January 19, 2005

Beyond the Yellow Brick Road

My route to work takes me down Taranaki St past Arthur St. A few days ago I noticed fences have been put up, like the ones along Willis St, in fact like the ones all along the route of the forthcoming bypass. It upsets me. Apart from that it demonstrates the incredible short-sightedness of the Wellington City Council, there’s also issues like this, which I see as being related, as raised by the Saturnyne recently. Not to mention that it will destroy a significant piece of Old Wellington. I am especially down on concrete overtaking memories - refer 329 Wicksteed St, Wanganui.

Bypass aside, the simple truth is that my thirst for living history can't be quenched on these shores. While I accept there is much to be learned from its short history, NZ is just too young for me. I long for the Old World.

The lasting impression created by the incredible sense of history and civilisation stretching out behind me in Copenhagen served to ignite my fascination in and admiration for antiquity, already awoken by an interest in the classics. Nowadays I content myself through other people's images and by immersing myself in literature such as Tolstoy's War and Peace. (Yes, Saturnyne, I've started it, I'm about halfway through volume 1 and I'm really enjoying it!)

My sister recently got UK citizenship. I had thought that I couldn't live in London for the requisite 5-6 years it would take for me to get the same but given the rights of residence it would grant me for the entire EU I'm reconsidering. I mean there must be some other places in England that aren't as grey and dirty as London. And since I'll obviously have a fabulously high-paying job, the trade-off might work out just about in my favour... Is it premature to start brushing up the ol' Italian skills? Me piace parlare italiano, ma non lo so bene... L'imparando!! Or my Danish... jeg vil gerne have et øl... and that peculiar phrase which I can't forget - jeg har glemt min paraply!

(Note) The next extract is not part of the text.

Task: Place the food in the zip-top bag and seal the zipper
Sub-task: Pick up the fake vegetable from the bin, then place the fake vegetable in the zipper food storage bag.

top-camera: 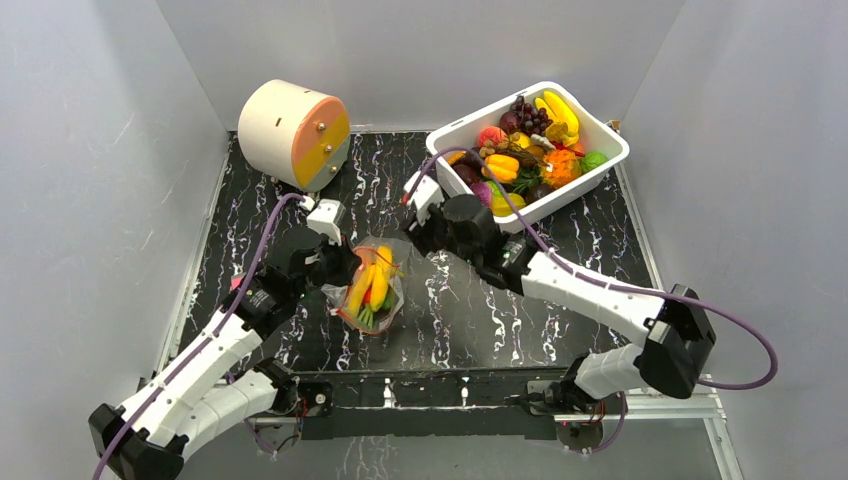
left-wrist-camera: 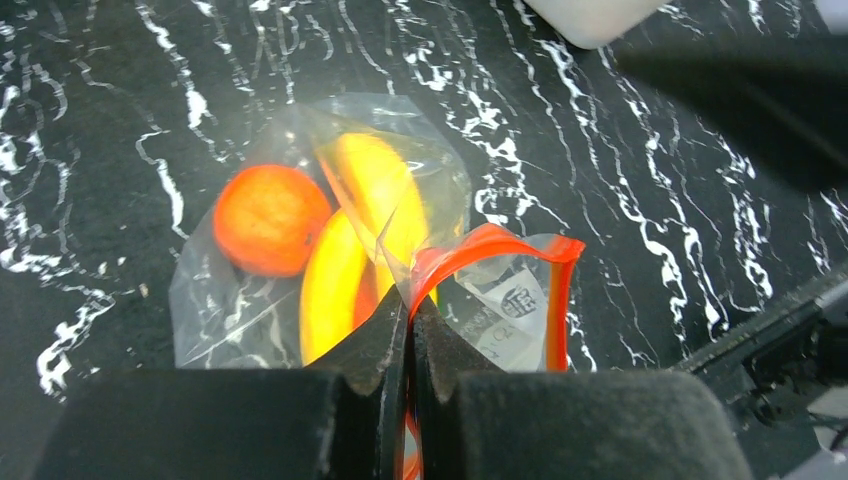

In other news, I'll post the answers to my lyrics quiz next week. There's still time! Tomorrow I’m off to Auckland for the Big Day Out. Stand by for tales of crowds, heat and musical revelation.

5 Comments:

Blogger SingleFin said...

I'll swap you my uk citizenship for your nz one...

1:55 pm  
Blogger Peter McLennan said...

Hey Jessie, have a great time at the BDO. Check the Blues Explosion for me will ya? Kid Koala might be worth a lookee too.

11:04 pm  
Blogger The Saturnyne said...

Swap nationality? Now there's a good idea. We could do part trades and stuff.

And thanks for the linky. I always do smug Muttley impersonations when i see me name in lights.

Enjoy the Big Day Out thing.

And also commiserations for th bypass. They never, never work. Except to increase traffic. Gawd, ya should see the one's over here. London's especially a nightmare.

S.x

1:08 am  
Blogger Barry said...

The thing I don't get about the bypass, and I have to say I didn't know this until recently, is that when it is implemented, it will shave, at best, 90 seconds off a peak time trip. 90 seconds! If there were going to be dramatic countervailing benefits to lots of people, then maybe some sort of Benthamite argument could be argued to justify it, but it seems that lots of people lose and no-one wins.

As for history, its funny, I went round the UK and bits of Europe and saw all these old buildings we learn about and see on TV and was left without much of a reaction (I even managed to spend two years in London without seeing the Tower). The most historically impressed I have ever been was in India, and not by the Pink Palace or the Taj Mahal or anythinig like that. Nope, it is when I quite randomly found myself at this several hundred year old collection of sun- and star-sighting equipment that I was most impressed. Wondering how I react when I get to Carthage next summer.

9:01 am  
Blogger Jessie said...

Carthage huh! I think that was where part of the Aeneid was set? Sounds great.

The most historically impressed... I wonder? There were some ancient stones with runes carved into them in a place in Denmark called Jelling, they were pretty cool. Mostly it was just a feeling - sort of a sense of all the feet that had walked those streets before me... etc.